Paraphrasing

Are students struggling with the language skills to use sources in their own writing?

Paraphrasing

One of the most important skills that non-native (and native!) writers need in American universities is paraphrasing. It’s also one of the most difficult to understand and put into practice. Academic ethics are becoming a hot issue on college campuses and the dialogue about plagiarism is bubbling over into the EAP field. At TESOL conferences, teachers often voice concerns about how and when to focus on this skill.

Start early. Start easy.

Teachers can begin studying the strategies of paraphrasing before they ever bring up the topic of academic honesty. In a Listening or Reading task, when we ask “What does that mean, in your own words?” we are, in effect, asking for a paraphrase in order to assess students’ full understanding of the material. Grammar or vocabulary instruction that focuses on rephrasing and rewording is also a building block for understanding how to manipulate language for effective writing.

For focused strategies that will help students build up to full paraphrasing, try these worksheets:

Contrast Words (pdf)

Cause and Effect Words (pdf)

Set the cultural scene.

When students are ready to begin using sources, they need to understand plagiarism. For many non-native English writers, this does not mean the same thing in America as in their own countries. Create a dialogue with your classroom, both to assess how much they know already, and to explore the cultural differences within the class. Remember that this is a mindset that American students also have to be taught, as they become participating members in the academic community.

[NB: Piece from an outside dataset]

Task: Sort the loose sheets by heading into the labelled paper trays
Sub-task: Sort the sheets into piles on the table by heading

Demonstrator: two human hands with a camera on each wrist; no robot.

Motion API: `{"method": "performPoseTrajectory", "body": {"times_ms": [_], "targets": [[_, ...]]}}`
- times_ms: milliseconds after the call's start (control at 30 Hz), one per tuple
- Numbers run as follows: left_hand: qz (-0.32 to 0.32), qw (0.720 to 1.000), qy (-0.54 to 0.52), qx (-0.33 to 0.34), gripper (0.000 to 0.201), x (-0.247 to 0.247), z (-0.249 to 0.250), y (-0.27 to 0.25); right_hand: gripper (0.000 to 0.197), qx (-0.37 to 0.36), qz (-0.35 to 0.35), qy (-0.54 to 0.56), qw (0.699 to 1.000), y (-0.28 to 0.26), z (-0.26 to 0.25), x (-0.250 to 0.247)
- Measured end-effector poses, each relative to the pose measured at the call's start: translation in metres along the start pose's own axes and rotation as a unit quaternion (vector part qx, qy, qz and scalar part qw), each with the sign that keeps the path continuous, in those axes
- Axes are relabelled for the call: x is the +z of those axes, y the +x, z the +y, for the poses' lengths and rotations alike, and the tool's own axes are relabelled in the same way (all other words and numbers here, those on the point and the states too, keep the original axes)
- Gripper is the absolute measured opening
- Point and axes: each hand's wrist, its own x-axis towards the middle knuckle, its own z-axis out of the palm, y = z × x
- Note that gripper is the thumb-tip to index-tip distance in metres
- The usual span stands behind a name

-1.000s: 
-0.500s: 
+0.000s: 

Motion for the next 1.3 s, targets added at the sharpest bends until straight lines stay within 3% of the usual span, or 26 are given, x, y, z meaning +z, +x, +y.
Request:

Explain the full range of academic expectations for them when they enter the university, including consequences.  Describe the various causes of plagiarism, from intentional cheating to unintentional poor paraphrasing, and if you have some examples from past students, show them what you consider plagiarism, and what TurnItIn or SafeAssign reports look like. Students need to see both good paraphrasing, but also what poor paraphrasing looks like.

You can find resources for this at:

Plagiarism.org

Turn It In

Plagiarism Checker

Mistakes are expected, respected, inspected, corrected.

Paraphrasing is hard. We don’t want students to avoid it by turning everything into a direct quote, however. Practice often and use mistakes as teachable moments. Ask students to paraphrase each other’s work, substitute vocabulary, summarize sources out loud, and other tasks that help them internalize these skills. Compare the whole class’s paraphrases, and if two of them are similar, that’s a sign that they may be copying from the original too much.

Many EAP programs are developing their own academic honesty policies that are in line with university standards. It’s important to build in a first-strike step in these policies. Often, the students who copy from a source are the best in the class, eager to demonstrate their thorough research and proud to display their respectable sources. When a plagiarism case comes up in tests or homework, explain why it’s unacceptable and help the student work through the necessary steps to fix it.